ANASTACIA QUIMEN VS. COURT OF APPEALS G .R. NO. 112331

Facts:

Private respondent Yolanda Oliveros bought the lot belonging to his uncle Antonio Quimen, a land without access to the road public, with an inducement by her petitioner Aunt Anastacia that she will give her a right of way on her adjoining property for P200 per square meter. When Yolanda offered Anastacia the payment, the latter refused to accept denying the promise of right of way to her once she bought the property. Yolanda filed an action with a prayer of right of way through Anastacia’s property. The trial court dismissed the complaint holding that the space at the back of her father’s house which a store was situation was the better right of way because it is shorter than that of Anastacia’s property. But the Court of Appeals reversed the decision saying that respondent has the right of way through petitioner’s property and as it was the one which will cause the least damage and detriment to the servient estate.

Issue:

Whether or not respondent has a right of way through petitioner’s property.

Held:

The Court held that she has. Article 650 of the Civil Code provides that the right of way must be the one which has the shortest route and which will cause the least damage and detriment to the servient state. Though the easement to petitioner’s property in the case at bar is longer than the one located at the back of respondents house which has a store blocking it, the requirement that it can bring the least prejudice to the servient estate must prevail over the shortness of the route to the public highway. The less damage will be incurred not as when the store made of strong materials should be removed. More so, the conditions for a valid grant of right of way through petitioner’s property, which are: 1. the dominant estate is surrounded by other immovables without an adequate outlet to public highway 2. the dominant estate is willing to pay the proper indemnity 3. the isolation was not due to the acts of the dominant estate 4. the right of way being claimed is the least prejudicial to the servient estate are met by the circumstances at hand.

Page 2: Easement

FRANCISCO VS. IAC

An owner cannot, as respondent has done, by his own act isolate his property from a public highway and then claim an easement of way through an adjacent estate. Isolation must not be due to his own acts.

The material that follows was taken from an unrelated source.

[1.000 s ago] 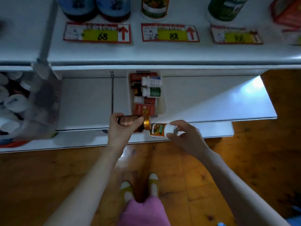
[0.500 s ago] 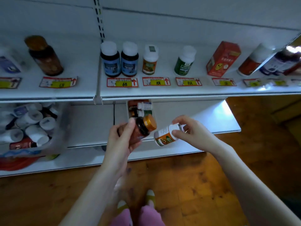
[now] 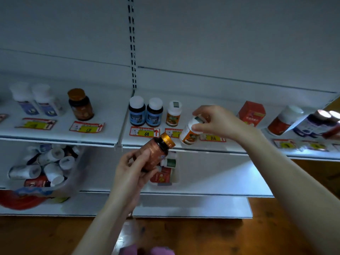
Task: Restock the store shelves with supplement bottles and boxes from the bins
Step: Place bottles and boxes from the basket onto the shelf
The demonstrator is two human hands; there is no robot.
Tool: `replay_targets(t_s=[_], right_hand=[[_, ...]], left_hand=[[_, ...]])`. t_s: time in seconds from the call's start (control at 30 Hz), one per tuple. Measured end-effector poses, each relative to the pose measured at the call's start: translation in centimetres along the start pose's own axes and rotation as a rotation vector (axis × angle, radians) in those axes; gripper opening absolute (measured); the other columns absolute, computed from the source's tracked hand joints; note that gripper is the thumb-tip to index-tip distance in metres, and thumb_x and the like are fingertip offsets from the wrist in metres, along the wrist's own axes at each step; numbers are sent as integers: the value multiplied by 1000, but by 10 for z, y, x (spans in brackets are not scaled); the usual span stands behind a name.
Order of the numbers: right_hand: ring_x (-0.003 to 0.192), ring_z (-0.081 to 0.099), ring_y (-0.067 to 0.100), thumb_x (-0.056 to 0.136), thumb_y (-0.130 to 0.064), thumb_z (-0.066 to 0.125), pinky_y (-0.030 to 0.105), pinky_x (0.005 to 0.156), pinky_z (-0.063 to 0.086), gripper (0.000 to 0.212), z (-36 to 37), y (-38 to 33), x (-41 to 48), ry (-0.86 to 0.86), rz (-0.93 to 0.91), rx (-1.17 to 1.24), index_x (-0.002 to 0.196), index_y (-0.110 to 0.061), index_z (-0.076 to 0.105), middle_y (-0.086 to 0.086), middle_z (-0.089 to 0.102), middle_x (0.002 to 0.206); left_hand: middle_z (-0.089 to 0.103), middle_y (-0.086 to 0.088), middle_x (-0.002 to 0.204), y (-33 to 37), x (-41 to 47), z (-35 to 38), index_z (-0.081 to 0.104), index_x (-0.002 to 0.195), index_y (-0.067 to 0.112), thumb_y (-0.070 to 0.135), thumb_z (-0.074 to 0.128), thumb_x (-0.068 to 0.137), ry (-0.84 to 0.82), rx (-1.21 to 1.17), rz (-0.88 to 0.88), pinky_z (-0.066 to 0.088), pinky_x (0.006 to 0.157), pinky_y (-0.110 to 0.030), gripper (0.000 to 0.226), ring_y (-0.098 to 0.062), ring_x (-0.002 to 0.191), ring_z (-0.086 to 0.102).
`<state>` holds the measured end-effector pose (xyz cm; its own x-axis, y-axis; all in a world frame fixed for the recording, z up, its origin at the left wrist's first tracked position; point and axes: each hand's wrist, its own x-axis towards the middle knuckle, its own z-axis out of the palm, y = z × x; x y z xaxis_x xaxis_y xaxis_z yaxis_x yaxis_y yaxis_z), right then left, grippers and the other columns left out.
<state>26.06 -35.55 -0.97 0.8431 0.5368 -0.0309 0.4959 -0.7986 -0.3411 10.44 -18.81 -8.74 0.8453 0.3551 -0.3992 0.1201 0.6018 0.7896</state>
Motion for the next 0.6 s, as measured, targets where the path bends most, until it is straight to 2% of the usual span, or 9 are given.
replay_targets(t_s=[0.13, 0.2, 0.33, 0.43, 0.6], right_hand=[[112, 51, 24, 83, -31, 65, 25, 80, 37, 48, -17, 5, 38, -70, -21, -156, 126, -17, 51, 7, 53, 128], [112, 50, 23, 84, -30, 64, 25, 79, 35, 48, -19, 6, 53, -112, -18, -199, 127, -16, 49, 6, 50, 130], [92, 46, 17, 83, -29, 65, 27, 73, 34, 44, -15, 12, 73, -155, -50, -231, 121, -12, 51, 8, 52, 122], [88, 48, 18, 82, -30, 67, 27, 71, 37, 41, -11, 18, 82, -174, -67, -219, 115, -8, 54, 10, 55, 116], [101, 54, 25, 82, -30, 68, 29, 77, 41, 44, -3, 20, 89, -205, -73, -189, 115, -5, 55, 12, 55, 117]], left_hand=[[59, -15, 107, -7, 3, 8, 48, 113, 2, 20, 63, 72, 50, 26, 46, 56, 70, -31, 48, -24, 88, 65], [59, -17, 109, -11, 5, 11, 50, 109, 5, 25, 63, 67, 64, 46, 57, 56, 73, -32, 49, -27, 92, 65], [60, -20, 111, -19, 7, 14, 51, 110, 6, 28, 63, 66, 80, 48, 66, 56, 74, -34, 51, -34, 97, 64], [60, -21, 110, -24, 8, 17, 51, 109, 5, 28, 63, 66, 91, 30, 75, 57, 72, -32, 50, -35, 97, 64], [60, -20, 108, -28, 9, 19, 52, 108, 5, 28, 62, 68, 108, 30, 81, 57, 73, -31, 48, -35, 98, 63]])
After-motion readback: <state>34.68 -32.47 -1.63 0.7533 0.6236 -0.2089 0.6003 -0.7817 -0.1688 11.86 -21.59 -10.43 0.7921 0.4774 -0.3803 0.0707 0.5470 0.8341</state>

FACTS:Ramos' Lot 860-A used to be a part of Lot 860 of the Malinta Estate owned by several co-owners. On December 3,1947, the co-owners of Lot 860 (Cornelia and Frisca Dila) executed a deed by which an undivided 1/3 portion of the land was donated to a niece, Epifania Dila, and another undivided 1/3 portion to the children of a deceased sister, Anacleta Dila, and the remaining portion, also an undivided third, was declared to pertain exclusively to and would be retained by Cornelia Dila. A partition was then executed.

The former co-owners overlooked the fact that, by reason of the subdivision, Epifania Dila’s lot came to include the entire frontage of what used to be Lot 860 along Parada Road, and thus effectively isolated from said road the other lots, i.e., of Cornelia Dila, and of the children of Anacleta Dila.

Despite that, Cornelia sold the lot to some buyers who subsequently sold them to Ramos.Ramos asked for a right of way through Francisco’s land but negotiations failed. Francisco's proposal for an exchange of land at the rate of 1 sq.m from him to three 3 sq.m from Ramos, as was supposedly the custom in the locality, was unacceptable to Ramos.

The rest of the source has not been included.